Spring Security - redirect to specific url after intercept-url access fails

Question

I have these rules to access pages in my app:

<http auto-config="true" use-expressions="true">
        <!-- NON AUTHENTICATION PAGES -->
        <intercept-url pattern="/" access="permitAll" />
        <intercept-url pattern="/about" access="permitAll" />       

        <!-- LOGIN FILTER -->
        <intercept-url pattern="/login" access="!isAuthenticated()" />
        <intercept-url pattern="/j_spring_security_check" access="!isAuthenticated()" />
        <intercept-url pattern="/logout" access="!isAuthenticated()" />

        <!-- RESOURCES AND OTHER URLs FILTER -->
        <intercept-url pattern="/resources/**" access="permitAll" />
        <intercept-url pattern="/**" access="isAuthenticated()" />

        <!-- FORM LOGIN -->
        <form-login login-page="/login" default-target-url="/upload" authentication-failure-url="/loginfailed"  />
        <logout logout-success-url="/logout" />
    </http>

and what I need is to redirect to some url (e.g. /access-denied) when access fails and handle this event in controller.

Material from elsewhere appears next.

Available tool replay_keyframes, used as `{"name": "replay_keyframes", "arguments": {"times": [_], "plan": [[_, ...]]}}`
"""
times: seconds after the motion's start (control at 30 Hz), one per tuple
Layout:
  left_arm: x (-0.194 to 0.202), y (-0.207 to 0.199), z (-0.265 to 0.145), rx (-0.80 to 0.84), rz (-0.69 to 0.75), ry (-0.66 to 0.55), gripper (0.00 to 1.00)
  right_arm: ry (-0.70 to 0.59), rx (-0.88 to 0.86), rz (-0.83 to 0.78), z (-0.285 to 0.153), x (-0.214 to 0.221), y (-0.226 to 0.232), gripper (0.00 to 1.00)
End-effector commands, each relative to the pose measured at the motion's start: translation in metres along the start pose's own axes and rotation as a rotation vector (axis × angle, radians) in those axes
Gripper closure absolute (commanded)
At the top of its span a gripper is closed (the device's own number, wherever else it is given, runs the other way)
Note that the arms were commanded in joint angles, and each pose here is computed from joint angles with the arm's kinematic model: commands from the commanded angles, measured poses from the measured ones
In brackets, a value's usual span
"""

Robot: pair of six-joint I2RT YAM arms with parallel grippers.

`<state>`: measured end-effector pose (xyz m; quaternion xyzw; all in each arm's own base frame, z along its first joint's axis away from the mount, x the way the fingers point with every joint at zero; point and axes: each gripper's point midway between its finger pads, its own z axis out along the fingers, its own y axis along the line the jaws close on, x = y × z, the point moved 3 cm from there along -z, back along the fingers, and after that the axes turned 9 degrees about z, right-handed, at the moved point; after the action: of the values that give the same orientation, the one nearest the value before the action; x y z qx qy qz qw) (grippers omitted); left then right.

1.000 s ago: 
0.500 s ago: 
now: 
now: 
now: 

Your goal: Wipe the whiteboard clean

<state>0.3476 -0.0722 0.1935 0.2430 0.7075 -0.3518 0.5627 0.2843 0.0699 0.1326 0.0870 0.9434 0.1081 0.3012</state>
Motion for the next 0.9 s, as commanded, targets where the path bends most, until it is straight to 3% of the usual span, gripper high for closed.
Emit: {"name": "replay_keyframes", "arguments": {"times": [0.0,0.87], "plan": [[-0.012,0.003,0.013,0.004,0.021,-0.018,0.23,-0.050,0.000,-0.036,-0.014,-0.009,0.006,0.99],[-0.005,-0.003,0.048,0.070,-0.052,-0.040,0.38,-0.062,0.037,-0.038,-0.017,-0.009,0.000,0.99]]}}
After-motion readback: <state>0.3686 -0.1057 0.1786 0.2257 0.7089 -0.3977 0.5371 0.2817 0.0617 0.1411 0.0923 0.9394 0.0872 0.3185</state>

@RequestMapping(value = "/access-denied", method = RequestMethod.GET)
    public String accessDenied(Model model, RedirectAttributes ra) {

    // do what I want

    return "redirect:login";
}

For example user enters /upload and he is not logged in so it will be redirected to /access-denied.

Answer 1

Notice the access-denied-page attribute in security-http in code that follows.

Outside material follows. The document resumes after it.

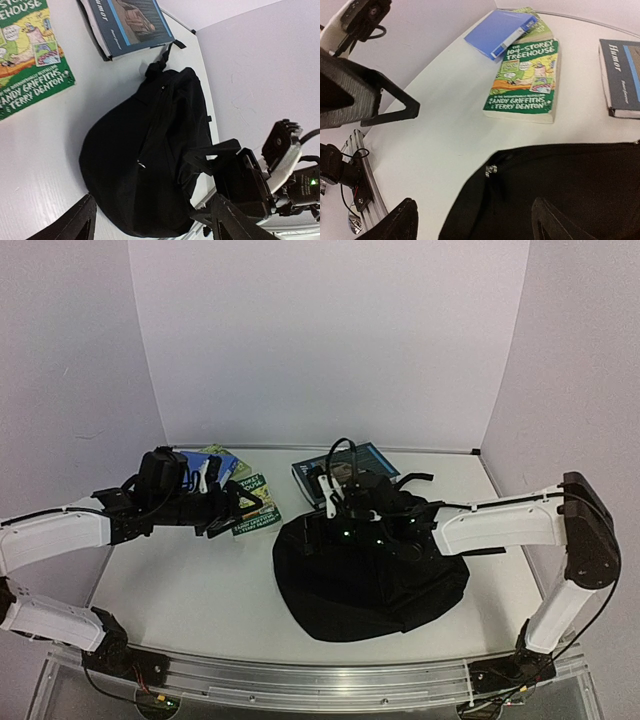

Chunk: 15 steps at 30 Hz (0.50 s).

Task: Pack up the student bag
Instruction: Unzip the student bag at the center of the board.

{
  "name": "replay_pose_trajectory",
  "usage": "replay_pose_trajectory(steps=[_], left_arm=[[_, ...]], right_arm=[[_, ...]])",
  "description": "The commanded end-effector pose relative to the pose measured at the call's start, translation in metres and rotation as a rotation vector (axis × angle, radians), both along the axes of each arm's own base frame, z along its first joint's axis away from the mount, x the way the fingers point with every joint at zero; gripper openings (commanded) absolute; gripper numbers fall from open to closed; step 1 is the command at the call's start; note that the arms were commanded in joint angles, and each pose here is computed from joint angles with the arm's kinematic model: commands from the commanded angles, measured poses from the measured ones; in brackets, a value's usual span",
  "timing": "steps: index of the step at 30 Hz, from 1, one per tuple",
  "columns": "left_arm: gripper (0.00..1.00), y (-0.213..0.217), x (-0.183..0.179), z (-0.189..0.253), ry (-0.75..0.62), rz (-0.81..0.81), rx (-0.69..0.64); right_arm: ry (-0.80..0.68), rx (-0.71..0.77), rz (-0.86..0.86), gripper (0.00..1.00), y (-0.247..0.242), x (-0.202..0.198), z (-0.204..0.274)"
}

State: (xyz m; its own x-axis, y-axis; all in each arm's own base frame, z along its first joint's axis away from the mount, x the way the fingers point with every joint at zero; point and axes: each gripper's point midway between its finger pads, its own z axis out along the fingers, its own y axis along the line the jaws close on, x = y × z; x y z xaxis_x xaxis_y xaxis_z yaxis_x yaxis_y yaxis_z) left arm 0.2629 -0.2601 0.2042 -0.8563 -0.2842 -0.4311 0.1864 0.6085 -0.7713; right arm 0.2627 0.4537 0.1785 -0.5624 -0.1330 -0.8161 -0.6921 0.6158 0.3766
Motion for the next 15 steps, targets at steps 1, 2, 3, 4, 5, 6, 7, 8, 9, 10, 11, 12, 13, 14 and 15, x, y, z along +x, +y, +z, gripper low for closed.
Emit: replay_pose_trajectory(steps=[1,2,3,4,5,6,7,8,9,10,11,12,13,14,15], left_arm=[[0.84,0.032,0.004,-0.013,0.045,0.1,0.072],[0.84,0.034,0.004,-0.013,0.05,0.107,0.069],[0.85,0.034,0.004,-0.014,0.052,0.108,0.069],[0.86,0.034,0.004,-0.014,0.054,0.107,0.067],[0.86,0.034,0.004,-0.014,0.055,0.102,0.065],[0.87,0.032,0.004,-0.015,0.058,0.095,0.062],[0.87,0.031,0.004,-0.016,0.061,0.089,0.06],[0.87,0.03,0.004,-0.017,0.064,0.085,0.06],[0.88,0.029,0.004,-0.019,0.068,0.082,0.06],[0.88,0.029,0.004,-0.02,0.072,0.079,0.06],[0.88,0.028,0.004,-0.022,0.075,0.076,0.058],[0.88,0.027,0.004,-0.022,0.077,0.072,0.056],[0.88,0.026,0.004,-0.023,0.08,0.069,0.054],[0.88,0.025,0.004,-0.024,0.082,0.067,0.051],[0.88,0.025,0.004,-0.024,0.084,0.064,0.048]], right_arm=[[-0.079,-0.034,-0.058,0.77,0.015,0.017,0.014],[-0.081,-0.058,-0.087,0.76,0.016,0.022,0.009],[-0.076,-0.07,-0.114,0.76,0.015,0.026,0.004],[-0.071,-0.083,-0.14,0.76,0.013,0.029,0.0],[-0.062,-0.088,-0.16,0.75,0.012,0.032,-0.004],[-0.049,-0.088,-0.165,0.75,0.012,0.032,-0.007],[-0.036,-0.085,-0.165,0.74,0.013,0.031,-0.01],[-0.019,-0.08,-0.157,0.72,0.015,0.03,-0.013],[0.002,-0.076,-0.138,0.69,0.018,0.027,-0.018],[0.024,-0.073,-0.125,0.67,0.02,0.025,-0.022],[0.051,-0.068,-0.115,0.66,0.022,0.024,-0.028],[0.091,-0.058,-0.088,0.63,0.023,0.022,-0.034],[0.131,-0.046,-0.062,0.59,0.023,0.02,-0.04],[0.165,-0.031,-0.042,0.56,0.022,0.019,-0.046],[0.184,-0.013,-0.023,0.55,0.022,0.017,-0.048]])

<security:global-method-security
            pre-post-annotations="enabled" />
    <security:http auto-config="false" use-expressions="true"
            disable-url-rewriting="true" entry-point-ref="loginUrlAuthenticationEntryPoint"
            access-denied-page="/access-denied">
        <security:intercept-url pattern="/someurl"
                access="isAuthenticated()" />
</security:http>

Answer 2

It might help to explain why you need to do the redirect yourself, since Spring Security will do this automatically. When access is denied, the default behaviour for an unauthenticated user, is to redirect them to the login page (which seems to be what you want to do).

If you want to customize the process, the strategy used is the AuthenticationEntryPoint it would probably make more sense to implement this than to use a controller. I've written more about this in a previous answer.

If you just want to slot in some extra functionality, you can extend LoginUrlAuthenticationEntryPoint and override the commence method, calling the superclass to do the redirect.

Note that this means the login-page value from the namespace element won't be used. You'll need to set the login URL in the constructor for LoginUrlAuthenticationEntryPoint.